_Assigned task_
Each line below from the one containing "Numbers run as" through the one containing "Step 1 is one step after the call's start" should be output exactly as it stands, and no other line should appear.
── Record set
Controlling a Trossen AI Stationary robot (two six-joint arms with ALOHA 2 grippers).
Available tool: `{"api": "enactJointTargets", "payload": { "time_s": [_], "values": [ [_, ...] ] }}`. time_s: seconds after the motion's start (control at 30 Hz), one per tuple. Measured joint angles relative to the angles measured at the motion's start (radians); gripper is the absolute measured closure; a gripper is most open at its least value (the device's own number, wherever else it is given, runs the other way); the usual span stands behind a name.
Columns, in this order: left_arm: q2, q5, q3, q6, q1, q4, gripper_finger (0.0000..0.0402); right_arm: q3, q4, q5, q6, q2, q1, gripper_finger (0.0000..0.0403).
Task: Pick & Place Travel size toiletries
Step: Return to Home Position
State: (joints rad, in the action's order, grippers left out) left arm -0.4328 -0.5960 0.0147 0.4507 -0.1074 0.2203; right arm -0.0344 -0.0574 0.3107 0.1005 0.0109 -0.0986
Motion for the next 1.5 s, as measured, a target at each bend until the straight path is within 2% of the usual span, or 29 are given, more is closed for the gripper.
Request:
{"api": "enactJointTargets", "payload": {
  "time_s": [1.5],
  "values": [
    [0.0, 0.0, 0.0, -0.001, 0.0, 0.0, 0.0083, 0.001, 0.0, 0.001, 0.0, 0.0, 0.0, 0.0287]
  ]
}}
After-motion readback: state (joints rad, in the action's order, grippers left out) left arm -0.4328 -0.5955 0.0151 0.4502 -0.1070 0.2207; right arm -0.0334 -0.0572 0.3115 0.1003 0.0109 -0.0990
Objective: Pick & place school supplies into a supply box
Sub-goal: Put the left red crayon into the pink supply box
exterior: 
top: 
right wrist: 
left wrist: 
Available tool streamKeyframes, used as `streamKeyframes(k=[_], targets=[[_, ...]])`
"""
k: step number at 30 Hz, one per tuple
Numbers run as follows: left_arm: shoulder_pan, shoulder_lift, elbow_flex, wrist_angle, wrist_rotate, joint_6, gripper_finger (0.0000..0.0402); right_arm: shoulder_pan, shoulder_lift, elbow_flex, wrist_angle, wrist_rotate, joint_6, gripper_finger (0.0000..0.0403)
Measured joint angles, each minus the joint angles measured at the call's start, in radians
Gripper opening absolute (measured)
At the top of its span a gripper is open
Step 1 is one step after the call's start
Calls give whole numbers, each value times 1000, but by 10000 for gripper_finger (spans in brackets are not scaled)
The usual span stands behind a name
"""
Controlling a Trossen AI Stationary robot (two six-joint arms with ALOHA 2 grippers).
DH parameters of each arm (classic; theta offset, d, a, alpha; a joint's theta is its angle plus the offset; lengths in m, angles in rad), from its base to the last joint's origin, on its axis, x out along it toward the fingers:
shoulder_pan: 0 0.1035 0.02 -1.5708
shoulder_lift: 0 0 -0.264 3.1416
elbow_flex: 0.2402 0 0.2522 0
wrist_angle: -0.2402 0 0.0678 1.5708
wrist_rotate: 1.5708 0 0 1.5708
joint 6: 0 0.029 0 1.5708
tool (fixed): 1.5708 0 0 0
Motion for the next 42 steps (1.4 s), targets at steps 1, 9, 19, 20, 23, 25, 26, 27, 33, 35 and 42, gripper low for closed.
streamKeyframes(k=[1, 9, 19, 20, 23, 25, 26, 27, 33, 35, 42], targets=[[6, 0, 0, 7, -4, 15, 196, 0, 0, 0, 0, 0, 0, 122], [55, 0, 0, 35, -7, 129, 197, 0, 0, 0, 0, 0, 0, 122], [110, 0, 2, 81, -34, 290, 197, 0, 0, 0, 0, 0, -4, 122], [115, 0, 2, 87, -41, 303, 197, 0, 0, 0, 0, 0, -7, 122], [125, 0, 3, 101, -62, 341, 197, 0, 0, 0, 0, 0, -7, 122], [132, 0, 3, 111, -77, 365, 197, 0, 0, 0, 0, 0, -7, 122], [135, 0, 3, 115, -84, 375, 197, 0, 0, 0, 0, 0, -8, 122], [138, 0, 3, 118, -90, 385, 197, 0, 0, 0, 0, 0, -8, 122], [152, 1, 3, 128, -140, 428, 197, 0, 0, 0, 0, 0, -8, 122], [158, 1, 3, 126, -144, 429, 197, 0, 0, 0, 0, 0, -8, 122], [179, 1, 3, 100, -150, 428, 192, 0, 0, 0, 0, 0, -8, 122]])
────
_Reply_
Numbers run as follows: left_arm: shoulder_pan, shoulder_lift, elbow_flex, wrist_angle, wrist_rotate, joint_6, gripper_finger (0.0000..0.0402); right_arm: shoulder_pan, shoulder_lift, elbow_flex, wrist_angle, wrist_rotate, joint_6, gripper_finger (0.0000..0.0403)
Measured joint angles, each minus the joint angles measured at the call's start, in radians
Gripper opening absolute (measured)
At the top of its span a gripper is open
Step 1 is one step after the call's start

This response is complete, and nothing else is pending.